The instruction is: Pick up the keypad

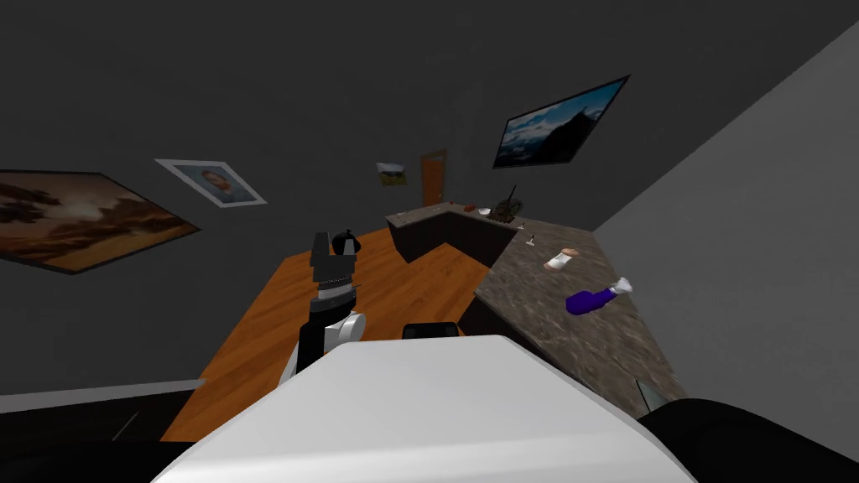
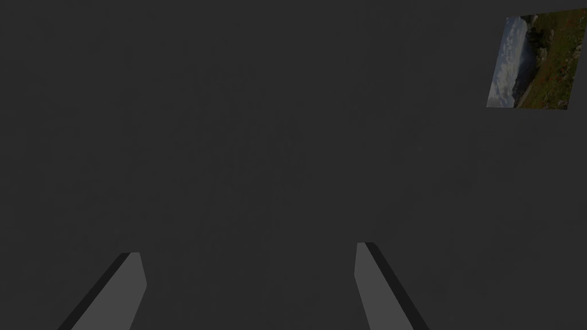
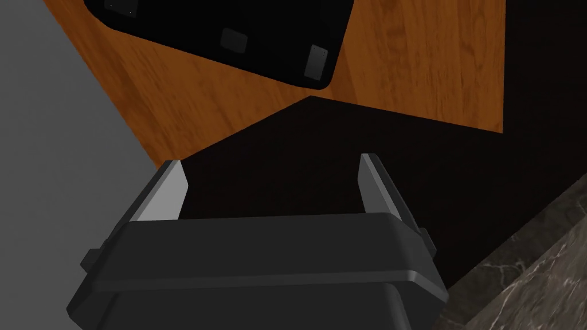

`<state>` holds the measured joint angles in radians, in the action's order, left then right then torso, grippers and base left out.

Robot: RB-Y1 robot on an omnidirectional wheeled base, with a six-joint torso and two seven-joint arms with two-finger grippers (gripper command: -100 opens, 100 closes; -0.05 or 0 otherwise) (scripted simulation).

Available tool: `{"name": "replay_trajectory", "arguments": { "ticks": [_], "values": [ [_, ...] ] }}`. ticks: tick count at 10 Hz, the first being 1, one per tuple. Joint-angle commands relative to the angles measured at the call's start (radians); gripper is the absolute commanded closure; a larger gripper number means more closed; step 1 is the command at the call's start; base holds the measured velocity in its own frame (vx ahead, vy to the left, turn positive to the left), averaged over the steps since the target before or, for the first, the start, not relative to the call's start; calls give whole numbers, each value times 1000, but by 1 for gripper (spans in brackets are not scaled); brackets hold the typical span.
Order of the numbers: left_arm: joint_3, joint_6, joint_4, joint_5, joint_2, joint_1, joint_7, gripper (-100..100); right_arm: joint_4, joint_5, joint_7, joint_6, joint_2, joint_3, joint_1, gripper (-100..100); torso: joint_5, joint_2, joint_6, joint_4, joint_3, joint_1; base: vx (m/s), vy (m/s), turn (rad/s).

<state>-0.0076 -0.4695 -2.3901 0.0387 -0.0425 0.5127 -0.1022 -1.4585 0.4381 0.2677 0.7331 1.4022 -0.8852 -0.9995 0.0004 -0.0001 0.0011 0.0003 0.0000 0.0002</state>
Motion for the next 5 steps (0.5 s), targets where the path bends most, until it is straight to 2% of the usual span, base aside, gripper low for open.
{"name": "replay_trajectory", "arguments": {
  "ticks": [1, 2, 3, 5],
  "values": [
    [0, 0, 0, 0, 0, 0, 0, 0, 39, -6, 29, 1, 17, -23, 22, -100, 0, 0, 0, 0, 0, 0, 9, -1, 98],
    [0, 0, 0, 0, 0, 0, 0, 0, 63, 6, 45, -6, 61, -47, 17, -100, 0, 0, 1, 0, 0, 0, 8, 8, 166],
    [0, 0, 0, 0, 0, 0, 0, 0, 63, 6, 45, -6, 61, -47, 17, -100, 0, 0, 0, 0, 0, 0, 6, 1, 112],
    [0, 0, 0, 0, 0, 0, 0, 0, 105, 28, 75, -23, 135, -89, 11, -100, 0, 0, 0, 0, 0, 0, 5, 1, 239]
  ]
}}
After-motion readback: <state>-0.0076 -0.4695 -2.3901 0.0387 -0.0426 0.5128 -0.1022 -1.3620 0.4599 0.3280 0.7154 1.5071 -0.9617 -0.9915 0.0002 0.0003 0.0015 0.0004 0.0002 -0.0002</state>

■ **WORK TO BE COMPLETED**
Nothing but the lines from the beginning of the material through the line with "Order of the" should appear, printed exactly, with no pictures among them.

■ **ANSWER SECTION**
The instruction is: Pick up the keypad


`<state>` holds the measured joint angles in radians, in the action's order, left then right then torso, grippers and base left out.

Robot: RB-Y1 robot on an omnidirectional wheeled base, with a six-joint torso and two seven-joint arms with two-finger grippers (gripper command: -100 opens, 100 closes; -0.05 or 0 otherwise) (scripted simulation).

Available tool: `{"name": "replay_trajectory", "arguments": { "ticks": [_], "values": [ [_, ...] ] }}`. ticks: tick count at 10 Hz, the first being 1, one per tuple. Joint-angle commands relative to the angles measured at the call's start (radians); gripper is the absolute commanded closure; a larger gripper number means more closed; step 1 is the command at the call's start; base holds the measured velocity in its own frame (vx ahead, vy to the left, turn positive to the left), averaged over the steps since the target before or, for the first, the start, not relative to the call's start; calls give whole numbers, each value times 1000, but by 1 for gripper (spans in brackets are not scaled); brackets hold the typical span.
Order of the numbers: left_arm: joint_3, joint_6, joint_4, joint_5, joint_2, joint_1, joint_7, gripper (-100..100); right_arm: joint_4, joint_5, joint_7, joint_6, joint_2, joint_3, joint_1, gripper (-100..100); torso: joint_5, joint_2, joint_6, joint_4, joint_3, joint_1; base: vx (m/s), vy (m/s), turn (rad/s).

The work is done, and the output is complete.